▸ **Exercise instructions**
Set down every entry again word for word, please, but skip the pictures.

▸ **Input**
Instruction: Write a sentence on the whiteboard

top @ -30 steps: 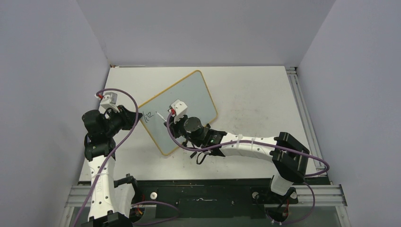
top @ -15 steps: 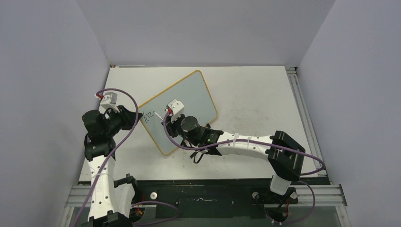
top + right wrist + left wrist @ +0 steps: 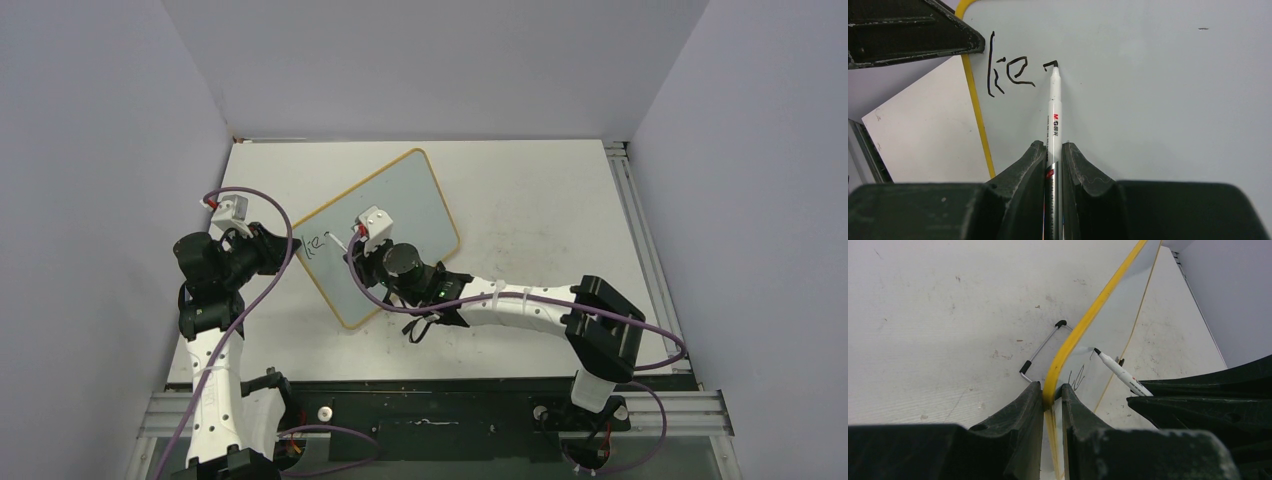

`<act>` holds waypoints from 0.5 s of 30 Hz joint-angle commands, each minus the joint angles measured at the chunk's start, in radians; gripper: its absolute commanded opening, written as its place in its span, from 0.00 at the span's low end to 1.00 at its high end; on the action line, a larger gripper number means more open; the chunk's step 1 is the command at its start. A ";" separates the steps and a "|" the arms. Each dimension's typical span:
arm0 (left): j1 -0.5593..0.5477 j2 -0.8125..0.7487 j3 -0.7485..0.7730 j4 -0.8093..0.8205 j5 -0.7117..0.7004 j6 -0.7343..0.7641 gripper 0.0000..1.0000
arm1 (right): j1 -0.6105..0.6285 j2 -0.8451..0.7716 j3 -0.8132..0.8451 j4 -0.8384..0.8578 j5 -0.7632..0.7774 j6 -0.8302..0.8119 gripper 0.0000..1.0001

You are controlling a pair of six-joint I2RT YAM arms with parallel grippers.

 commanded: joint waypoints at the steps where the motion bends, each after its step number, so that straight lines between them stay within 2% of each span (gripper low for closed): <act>1: -0.004 -0.006 0.042 -0.008 -0.012 0.024 0.00 | -0.021 -0.003 0.030 0.031 0.039 0.014 0.05; 15: -0.004 -0.004 0.042 -0.007 -0.012 0.025 0.00 | -0.025 0.016 0.066 0.049 0.005 -0.018 0.05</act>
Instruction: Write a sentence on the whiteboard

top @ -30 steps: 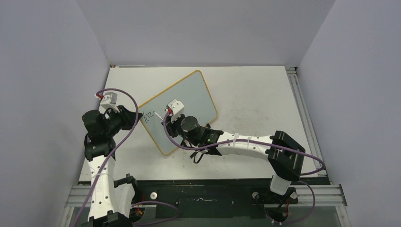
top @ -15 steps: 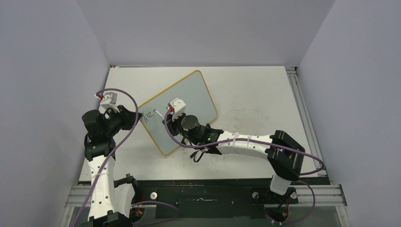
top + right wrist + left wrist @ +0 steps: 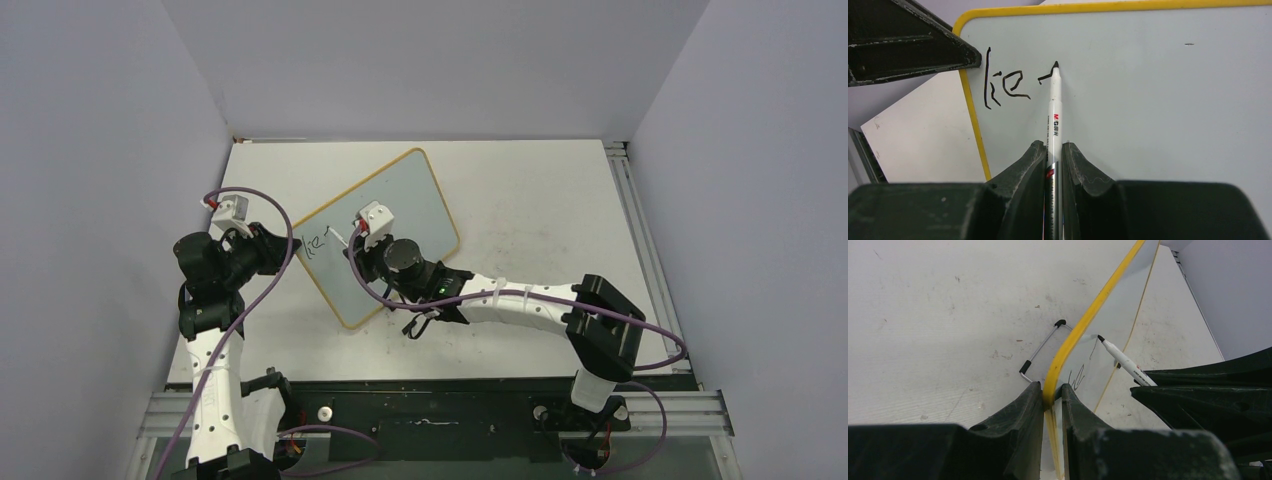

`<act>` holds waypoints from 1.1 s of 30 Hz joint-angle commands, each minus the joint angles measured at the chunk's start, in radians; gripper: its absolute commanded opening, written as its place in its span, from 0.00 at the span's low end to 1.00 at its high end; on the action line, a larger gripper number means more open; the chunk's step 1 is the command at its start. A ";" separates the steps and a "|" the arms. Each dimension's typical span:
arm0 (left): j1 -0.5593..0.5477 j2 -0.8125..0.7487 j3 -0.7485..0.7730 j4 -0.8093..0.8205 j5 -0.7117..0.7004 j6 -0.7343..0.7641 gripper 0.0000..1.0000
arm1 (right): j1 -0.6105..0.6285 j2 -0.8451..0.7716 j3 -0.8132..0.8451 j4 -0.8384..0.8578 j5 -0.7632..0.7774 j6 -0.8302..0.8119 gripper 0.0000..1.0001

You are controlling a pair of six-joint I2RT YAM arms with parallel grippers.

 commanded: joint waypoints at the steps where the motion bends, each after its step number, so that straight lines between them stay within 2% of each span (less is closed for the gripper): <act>1: -0.003 -0.004 0.042 -0.006 -0.013 0.021 0.00 | -0.013 0.018 0.052 0.047 0.002 -0.018 0.05; 14: -0.003 -0.004 0.042 -0.005 -0.014 0.022 0.00 | 0.006 0.027 0.036 0.043 -0.056 -0.029 0.05; 33: -0.003 -0.006 0.043 -0.006 -0.016 0.023 0.00 | 0.027 0.004 -0.036 0.016 -0.046 -0.010 0.05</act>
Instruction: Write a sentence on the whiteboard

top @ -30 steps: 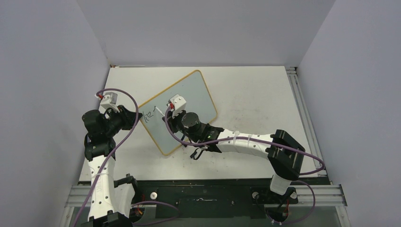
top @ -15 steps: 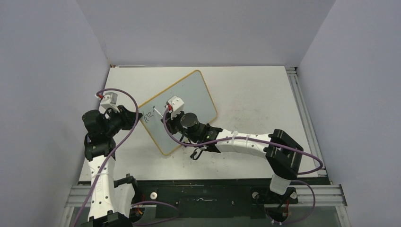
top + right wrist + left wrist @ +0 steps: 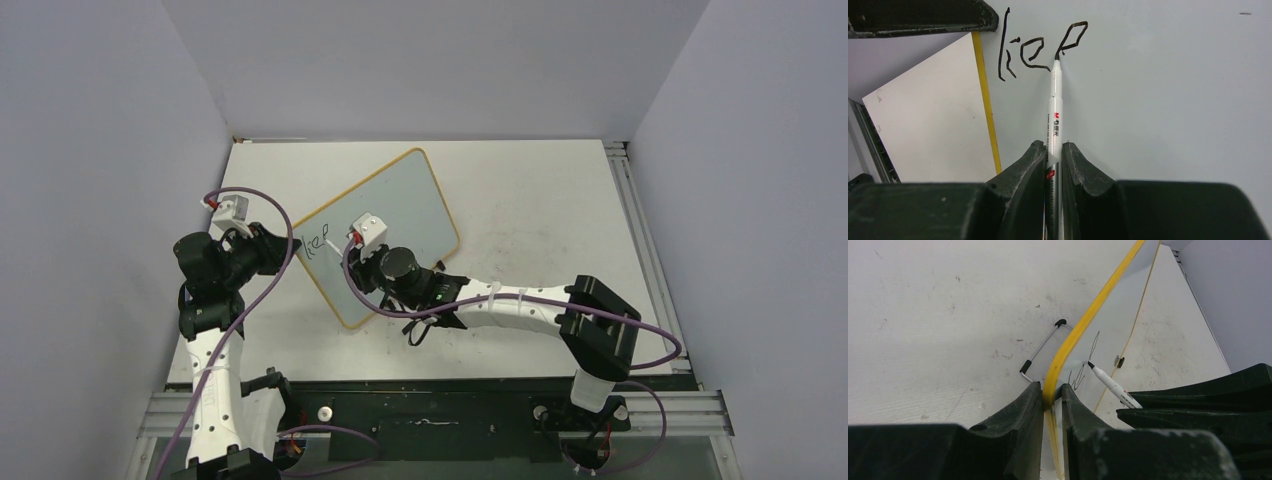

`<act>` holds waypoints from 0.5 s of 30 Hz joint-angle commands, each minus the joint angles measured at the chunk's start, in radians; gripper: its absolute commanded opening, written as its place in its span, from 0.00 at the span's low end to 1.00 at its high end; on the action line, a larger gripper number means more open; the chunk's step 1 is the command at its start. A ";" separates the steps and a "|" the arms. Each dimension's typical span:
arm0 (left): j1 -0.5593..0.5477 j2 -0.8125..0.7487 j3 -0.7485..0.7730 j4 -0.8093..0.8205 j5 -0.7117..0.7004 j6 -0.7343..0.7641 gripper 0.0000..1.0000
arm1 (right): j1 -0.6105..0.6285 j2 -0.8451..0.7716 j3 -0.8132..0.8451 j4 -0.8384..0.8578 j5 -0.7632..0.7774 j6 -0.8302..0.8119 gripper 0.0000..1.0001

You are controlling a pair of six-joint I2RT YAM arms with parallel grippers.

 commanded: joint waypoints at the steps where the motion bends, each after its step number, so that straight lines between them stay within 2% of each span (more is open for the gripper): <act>1: -0.004 -0.006 0.042 -0.005 -0.016 0.019 0.00 | 0.009 -0.016 -0.020 0.015 -0.006 0.010 0.05; 15: -0.002 -0.008 0.042 -0.006 -0.018 0.019 0.00 | -0.006 -0.050 -0.047 -0.008 0.104 0.039 0.05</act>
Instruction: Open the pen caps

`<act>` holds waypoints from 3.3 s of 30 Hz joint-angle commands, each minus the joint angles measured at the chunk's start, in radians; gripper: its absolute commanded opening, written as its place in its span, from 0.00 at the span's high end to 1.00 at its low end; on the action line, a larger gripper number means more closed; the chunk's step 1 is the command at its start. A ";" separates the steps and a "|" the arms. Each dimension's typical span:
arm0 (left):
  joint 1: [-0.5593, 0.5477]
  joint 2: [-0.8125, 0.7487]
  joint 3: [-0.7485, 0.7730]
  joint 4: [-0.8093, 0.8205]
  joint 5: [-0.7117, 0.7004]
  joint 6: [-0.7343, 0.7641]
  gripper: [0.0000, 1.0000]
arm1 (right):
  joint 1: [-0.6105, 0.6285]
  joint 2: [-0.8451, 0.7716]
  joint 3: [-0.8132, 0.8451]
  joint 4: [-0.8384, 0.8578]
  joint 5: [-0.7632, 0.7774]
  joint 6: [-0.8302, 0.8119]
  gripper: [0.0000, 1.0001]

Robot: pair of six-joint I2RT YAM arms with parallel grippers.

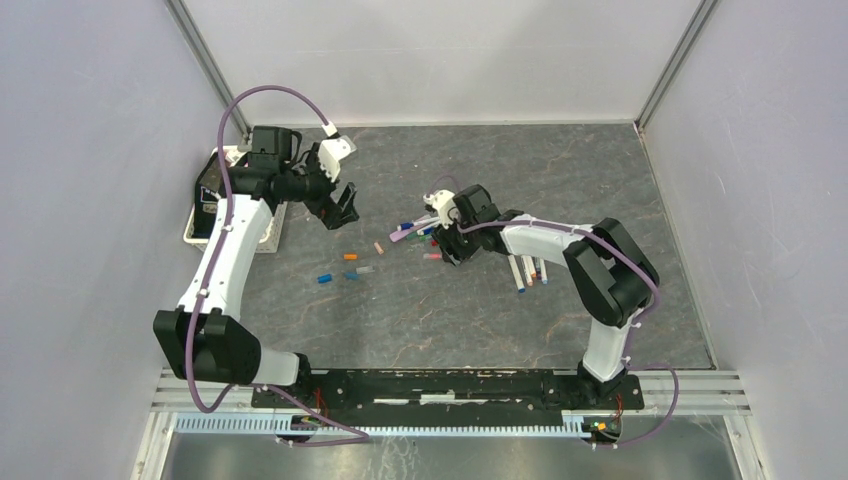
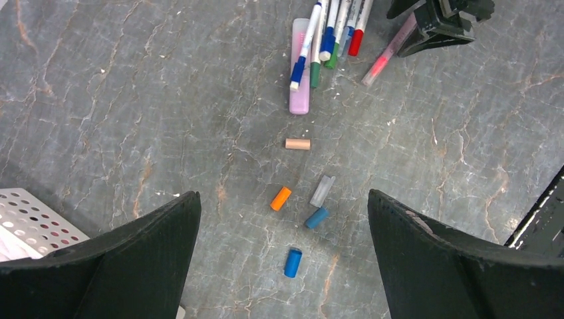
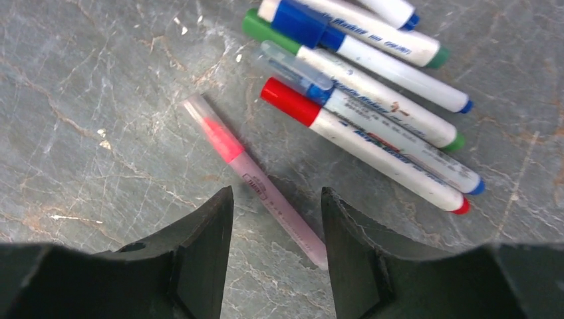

▸ **Response to the task**
Instruction: Write a sentence on the whiteboard

top @ -30 steps: 
top @ -15 steps: 
top + right wrist + left wrist @ +0 steps: 

`<act>` holds waypoints from 0.5 s of 30 Hz joint-angle commands, each minus the joint angles measured at the chunk's start, in radians; gripper: its absolute commanded opening, written as its place in its span, from 0.00 at the span's low end to 1.00 at its high end; on the action line, a larger gripper number means more open; the chunk's step 1 is the command at its start. A ";" separates the steps and a "|" the arms. Each dimension's typical span:
arm0 (left): j1 -0.5593..0.5477 j2 -0.8125..0.7487 j3 -0.7485..0.7730 j4 -0.8093..0.8205 j5 -0.7117..0.7004 j6 -0.7343..0.7641 gripper 0.0000..1.0000
arm1 (right): j1 -0.6105..0.6285 j2 -0.8451..0.7716 j3 -0.8132..0.8451 j4 -0.8384..0.8578 j5 -0.7632..0.7774 j6 -0.8302..0.8119 gripper 0.0000..1.0001

You are controlling a pair of six-joint I2RT YAM arms with parallel grippers.

 commanded: joint waypoints at the steps where the motion bends, each after its step number, so that straight lines between them stay within 2% of each span (gripper low for closed): <act>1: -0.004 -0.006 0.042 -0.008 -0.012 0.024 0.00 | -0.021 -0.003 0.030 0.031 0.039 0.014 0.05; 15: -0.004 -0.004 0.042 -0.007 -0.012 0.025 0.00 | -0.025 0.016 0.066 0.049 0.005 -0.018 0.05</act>
Instruction: Write a sentence on the whiteboard

top @ -30 steps: 
top @ -15 steps: 
top + right wrist + left wrist @ +0 steps: 

`<act>` holds waypoints from 1.1 s of 30 Hz joint-angle commands, each minus the joint angles measured at the chunk's start, in radians; gripper: its absolute commanded opening, written as its place in its span, from 0.00 at the span's low end to 1.00 at its high end; on the action line, a larger gripper number means more open; the chunk's step 1 is the command at its start. A ";" separates the steps and a "|" the arms. Each dimension's typical span:
arm0 (left): j1 -0.5593..0.5477 j2 -0.8125..0.7487 j3 -0.7485..0.7730 j4 -0.8093..0.8205 j5 -0.7117..0.7004 j6 -0.7343..0.7641 gripper 0.0000..1.0000
arm1 (right): j1 -0.6105..0.6285 j2 -0.8451..0.7716 j3 -0.8132..0.8451 j4 -0.8384..0.8578 j5 -0.7632..0.7774 j6 -0.8302..0.8119 gripper 0.0000..1.0001

You are controlling a pair of six-joint I2RT YAM arms with parallel grippers.

 commanded: joint waypoints at the steps where the motion bends, each after its step number, so that straight lines between them stay within 2% of each span (less is closed for the gripper): <act>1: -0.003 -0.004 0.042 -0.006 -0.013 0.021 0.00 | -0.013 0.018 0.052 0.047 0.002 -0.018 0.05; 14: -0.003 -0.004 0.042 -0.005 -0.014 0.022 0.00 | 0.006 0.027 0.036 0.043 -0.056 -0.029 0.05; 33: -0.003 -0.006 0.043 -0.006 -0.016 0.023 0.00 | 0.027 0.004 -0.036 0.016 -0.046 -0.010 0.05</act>
Instruction: Write a sentence on the whiteboard

top @ -30 steps: 
top @ -15 steps: 
top + right wrist + left wrist @ +0 steps: 

`<act>` holds waypoints from 0.5 s of 30 Hz joint-angle commands, each minus the joint angles measured at the chunk's start, in radians; gripper: its absolute commanded opening, written as its place in its span, from 0.00 at the span's low end to 1.00 at its high end; on the action line, a larger gripper number means more open; the chunk's step 1 is the command at its start. A ";" separates the steps and a "|" the arms. Each dimension's typical span:
arm0 (left): j1 -0.5593..0.5477 j2 -0.8125..0.7487 j3 -0.7485..0.7730 j4 -0.8093..0.8205 j5 -0.7117..0.7004 j6 -0.7343..0.7641 gripper 0.0000..1.0000
arm1 (right): j1 -0.6105..0.6285 j2 -0.8451..0.7716 j3 -0.8132..0.8451 j4 -0.8384..0.8578 j5 -0.7632..0.7774 j6 -0.8302..0.8119 gripper 0.0000..1.0001

You are controlling a pair of six-joint I2RT YAM arms with parallel grippers.

 commanded: joint waypoints at the steps where the motion bends, each after its step number, so that straight lines between them stay within 2% of each span (more is open for the gripper): <act>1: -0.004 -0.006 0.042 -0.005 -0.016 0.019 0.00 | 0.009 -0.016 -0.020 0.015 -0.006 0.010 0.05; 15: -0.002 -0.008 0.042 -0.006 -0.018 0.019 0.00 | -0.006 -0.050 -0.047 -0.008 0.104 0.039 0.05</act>
Instruction: Open the pen caps

`<act>` holds waypoints from 3.3 s of 30 Hz joint-angle commands, each minus the joint angles measured at the chunk's start, in radians; gripper: its absolute commanded opening, written as its place in its span, from 0.00 at the span's high end to 1.00 at its low end; on the action line, a larger gripper number means more closed; the chunk's step 1 is the command at its start. A ";" separates the steps and a "|" the arms. Each dimension's typical span:
arm0 (left):
  joint 1: [-0.5593, 0.5477]
  joint 2: [-0.8125, 0.7487]
  joint 3: [-0.7485, 0.7730]
  joint 4: [-0.8093, 0.8205]
  joint 5: [-0.7117, 0.7004]
  joint 6: [-0.7343, 0.7641]
  gripper: [0.0000, 1.0000]
arm1 (right):
  joint 1: [-0.6105, 0.6285]
  joint 2: [-0.8451, 0.7716]
  joint 3: [-0.8132, 0.8451]
  joint 4: [-0.8384, 0.8578]
  joint 5: [-0.7632, 0.7774]
  joint 6: [-0.8302, 0.8119]
  gripper: [0.0000, 1.0001]

Robot: pair of six-joint I2RT YAM arms with parallel grippers.

This exercise requires no additional answer.